If you have a SO, who you don't want around for most of your life experiences, seems to me you shouldn't be with that person. Personally, I want to be with someone whom I am comfortable sharing stuff--lots of stuff.

I guess it also goes without saying, but making the person you say you are in a relationship with into the butt of a joke, for whatever reason (to impress friends?), is just wrong. Sometimes you have to view yourself as the other person to refresh your perspective of how you treat, talk to, talk about and act around (and act without) the person you build a relationship with. Like "How would I feel if she/he...(fill in the blank with what you were about to do or what you are currently doing)?" If you can't be comfortable with the answer to that question, seems you got some issues to work on and decisions to make.

From what you relay, I guess the other problems I have with your friend are he's got no integrity, honesty or communication skills. He's talking to other people about a big issue and has yet to talk to her about it. I got a feeling if she knew what he thot, she'd be spinning tires half-way down the block from his house, and brakelights at the stopsign would be the last thing he ever saw of her.

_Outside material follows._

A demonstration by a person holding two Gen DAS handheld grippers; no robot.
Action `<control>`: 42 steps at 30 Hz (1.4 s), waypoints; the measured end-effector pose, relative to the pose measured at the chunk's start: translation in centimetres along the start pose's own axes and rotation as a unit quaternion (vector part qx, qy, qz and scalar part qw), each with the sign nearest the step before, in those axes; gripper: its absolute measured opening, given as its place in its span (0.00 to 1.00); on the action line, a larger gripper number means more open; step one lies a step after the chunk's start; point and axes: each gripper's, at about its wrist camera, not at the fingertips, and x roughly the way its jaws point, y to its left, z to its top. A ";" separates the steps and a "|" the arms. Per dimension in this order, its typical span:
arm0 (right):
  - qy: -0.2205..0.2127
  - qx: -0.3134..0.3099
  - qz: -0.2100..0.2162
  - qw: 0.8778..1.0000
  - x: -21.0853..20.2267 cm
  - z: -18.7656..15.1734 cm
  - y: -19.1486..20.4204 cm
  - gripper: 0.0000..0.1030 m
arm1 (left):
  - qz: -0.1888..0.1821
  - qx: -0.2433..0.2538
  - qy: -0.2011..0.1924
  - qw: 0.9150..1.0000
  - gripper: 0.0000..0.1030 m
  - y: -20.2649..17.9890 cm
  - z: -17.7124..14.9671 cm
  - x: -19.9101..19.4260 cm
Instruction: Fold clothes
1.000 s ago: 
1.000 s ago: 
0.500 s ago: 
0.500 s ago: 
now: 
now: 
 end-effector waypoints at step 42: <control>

I guess this does hit a nerve, because it's something I hate (and I don't hate much). If you were the person he was talking about, that makes you the last to know--quite the unenviable position to be in.

edit: damn linking verbs--there should be a button that changes them automatically when you change the subject to a plural.:D


mike

Girls only want boyfriends who have great skills--You know, like nunchuk skills, bow-hunting skills, computer-hacking skills.